Linear Regression in Python with Scikit-Learn

There are two types of supervised machine learning algorithms: Regression and classification. The former predicts continuous value outputs while the latter predicts discrete outputs. For instance, predicting the price of a house in dollars is a regression problem whereas predicting whether a tumor is malignant or benign is a classification problem.

In this article we will briefly study what linear regression is and how it can be implemented using the Python Scikit-Learn library, which is one of the most popular machine learning libraries for Python.

Linear Regression Theory

The term "linearity" in algebra refers to a linear relationship between two or more variables. If we draw this relationship in a two dimensional space (between two variables, in this case), we get a straight line.

Let's consider a scenario where we want to determine the linear relationship between the numbers of hours a student studies and the percentage of marks that student scores in an exam. We want to find out that given the number of hours a student prepares for a test, about how high of a score can the student achieve? If we plot the independent variable (hours) on the x-axis and dependent variable (percentage) on the y-axis, linear regression gives us a straight line that best fits the data points, as shown in the figure below.

Study hours and test scores plot

We know that the equation of a straight line is basically:

y = mx + b  

Where b is the intercept and m is the slope of the line. So basically, the linear regression algorithm gives us the most optimal value for the intercept and the slope (in two dimensions). The y and x variables remain the same, since they are the data features and cannot be changed. The values that we can control are the intercept and slope. There can be multiple straight lines depending upon the values of intercept and slope. Basically what the linear regression algorithm does is it fits multiple lines on the data points and returns the line that results in the least error.
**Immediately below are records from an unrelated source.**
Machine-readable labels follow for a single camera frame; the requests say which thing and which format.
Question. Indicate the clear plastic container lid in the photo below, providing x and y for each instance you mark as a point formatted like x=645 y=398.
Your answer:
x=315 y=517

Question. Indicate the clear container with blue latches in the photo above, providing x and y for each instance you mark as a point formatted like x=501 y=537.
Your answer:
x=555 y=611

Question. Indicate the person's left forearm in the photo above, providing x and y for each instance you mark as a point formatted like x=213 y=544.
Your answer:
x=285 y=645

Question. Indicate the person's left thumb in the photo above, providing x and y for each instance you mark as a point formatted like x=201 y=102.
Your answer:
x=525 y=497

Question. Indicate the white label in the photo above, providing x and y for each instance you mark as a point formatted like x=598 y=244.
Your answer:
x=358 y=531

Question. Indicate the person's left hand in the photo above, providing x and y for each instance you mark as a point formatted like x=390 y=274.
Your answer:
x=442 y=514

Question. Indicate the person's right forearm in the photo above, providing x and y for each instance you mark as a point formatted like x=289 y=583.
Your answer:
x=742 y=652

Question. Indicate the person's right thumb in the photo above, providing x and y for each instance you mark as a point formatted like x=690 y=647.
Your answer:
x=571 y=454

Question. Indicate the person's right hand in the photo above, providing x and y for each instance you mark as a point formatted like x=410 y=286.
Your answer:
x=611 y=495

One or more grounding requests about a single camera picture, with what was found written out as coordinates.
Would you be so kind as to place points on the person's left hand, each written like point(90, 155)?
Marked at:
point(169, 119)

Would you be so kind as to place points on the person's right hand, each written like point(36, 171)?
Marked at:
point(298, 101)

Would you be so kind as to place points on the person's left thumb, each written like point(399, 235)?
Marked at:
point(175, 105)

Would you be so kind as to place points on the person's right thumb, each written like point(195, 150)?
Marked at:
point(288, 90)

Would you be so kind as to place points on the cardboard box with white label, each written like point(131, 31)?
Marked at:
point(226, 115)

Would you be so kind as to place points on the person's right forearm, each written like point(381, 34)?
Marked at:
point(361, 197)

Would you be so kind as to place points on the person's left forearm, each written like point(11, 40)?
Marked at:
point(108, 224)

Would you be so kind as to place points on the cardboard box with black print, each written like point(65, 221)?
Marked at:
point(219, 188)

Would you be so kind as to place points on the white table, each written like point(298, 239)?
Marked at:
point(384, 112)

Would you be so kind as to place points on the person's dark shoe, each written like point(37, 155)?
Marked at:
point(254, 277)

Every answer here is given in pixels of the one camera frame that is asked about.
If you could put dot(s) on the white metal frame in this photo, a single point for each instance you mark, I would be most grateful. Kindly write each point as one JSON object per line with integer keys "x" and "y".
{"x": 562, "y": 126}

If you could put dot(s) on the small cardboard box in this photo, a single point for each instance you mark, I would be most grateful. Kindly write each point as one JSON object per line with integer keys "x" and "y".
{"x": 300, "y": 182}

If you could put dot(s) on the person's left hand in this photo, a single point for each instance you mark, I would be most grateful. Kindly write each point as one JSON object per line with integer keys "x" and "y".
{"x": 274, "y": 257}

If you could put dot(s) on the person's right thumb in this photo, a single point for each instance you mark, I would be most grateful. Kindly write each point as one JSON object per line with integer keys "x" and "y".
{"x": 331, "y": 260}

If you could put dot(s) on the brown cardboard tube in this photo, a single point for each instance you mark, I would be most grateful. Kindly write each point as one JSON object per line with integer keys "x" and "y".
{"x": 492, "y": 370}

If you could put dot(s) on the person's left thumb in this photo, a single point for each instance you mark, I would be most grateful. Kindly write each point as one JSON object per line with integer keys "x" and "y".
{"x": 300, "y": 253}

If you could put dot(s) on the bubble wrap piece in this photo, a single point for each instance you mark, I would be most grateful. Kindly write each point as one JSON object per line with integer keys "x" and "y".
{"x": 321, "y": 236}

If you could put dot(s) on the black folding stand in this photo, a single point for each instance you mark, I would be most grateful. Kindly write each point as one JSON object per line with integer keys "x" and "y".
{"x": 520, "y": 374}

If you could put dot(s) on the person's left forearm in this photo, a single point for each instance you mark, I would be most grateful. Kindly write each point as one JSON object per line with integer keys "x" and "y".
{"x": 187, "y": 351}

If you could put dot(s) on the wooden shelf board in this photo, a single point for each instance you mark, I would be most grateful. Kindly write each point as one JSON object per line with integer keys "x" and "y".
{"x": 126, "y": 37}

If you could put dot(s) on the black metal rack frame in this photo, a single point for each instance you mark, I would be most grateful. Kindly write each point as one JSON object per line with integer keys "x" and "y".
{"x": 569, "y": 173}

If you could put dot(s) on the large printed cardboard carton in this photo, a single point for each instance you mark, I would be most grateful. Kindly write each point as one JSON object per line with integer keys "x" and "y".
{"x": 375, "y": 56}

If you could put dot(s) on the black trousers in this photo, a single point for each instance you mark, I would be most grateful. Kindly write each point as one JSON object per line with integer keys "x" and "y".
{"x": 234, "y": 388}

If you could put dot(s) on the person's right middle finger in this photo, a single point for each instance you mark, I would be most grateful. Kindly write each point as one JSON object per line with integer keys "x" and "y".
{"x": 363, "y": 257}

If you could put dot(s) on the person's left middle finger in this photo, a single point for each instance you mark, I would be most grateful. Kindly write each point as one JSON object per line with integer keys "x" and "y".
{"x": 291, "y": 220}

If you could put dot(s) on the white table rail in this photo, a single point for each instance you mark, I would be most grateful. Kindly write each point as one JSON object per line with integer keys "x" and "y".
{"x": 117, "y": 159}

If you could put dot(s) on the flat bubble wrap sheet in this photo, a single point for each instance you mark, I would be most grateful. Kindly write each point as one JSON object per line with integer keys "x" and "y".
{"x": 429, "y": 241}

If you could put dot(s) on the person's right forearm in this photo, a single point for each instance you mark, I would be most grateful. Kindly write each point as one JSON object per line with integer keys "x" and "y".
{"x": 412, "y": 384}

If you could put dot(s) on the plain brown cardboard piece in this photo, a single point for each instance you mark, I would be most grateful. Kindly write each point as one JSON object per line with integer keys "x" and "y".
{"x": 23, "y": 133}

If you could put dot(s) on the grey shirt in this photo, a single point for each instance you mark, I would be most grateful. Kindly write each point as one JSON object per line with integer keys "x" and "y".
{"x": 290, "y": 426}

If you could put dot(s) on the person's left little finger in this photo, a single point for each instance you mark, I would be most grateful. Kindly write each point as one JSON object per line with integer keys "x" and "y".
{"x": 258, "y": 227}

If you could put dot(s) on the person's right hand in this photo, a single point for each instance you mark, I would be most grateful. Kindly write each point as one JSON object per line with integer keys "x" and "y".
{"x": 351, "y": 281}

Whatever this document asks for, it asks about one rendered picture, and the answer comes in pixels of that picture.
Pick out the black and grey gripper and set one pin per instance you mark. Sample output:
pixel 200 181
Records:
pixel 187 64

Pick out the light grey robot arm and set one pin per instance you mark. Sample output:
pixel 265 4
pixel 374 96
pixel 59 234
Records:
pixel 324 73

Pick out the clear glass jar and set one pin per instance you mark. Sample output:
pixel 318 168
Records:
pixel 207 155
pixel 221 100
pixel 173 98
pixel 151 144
This same concept can be extended to the cases where there are more than two variables. This is called multiple linear regression. For instance, consider a scenario where you have to predict the price of house based upon its area, number of bedrooms, average income of the people in the area, the age of the house, and so on. In this case the dependent variable is dependent upon several independent variables. A regression model involving multiple variables can be represented as:

    
        y = b0 + m1b1 + m2b2 + m3b3 + ... ... mnbn
    

This is the equation of a hyper plane. Remember, a linear regression model in two dimensions is a straight line; in three dimensions it is a plane, and in more than three dimensions, a hyper plane.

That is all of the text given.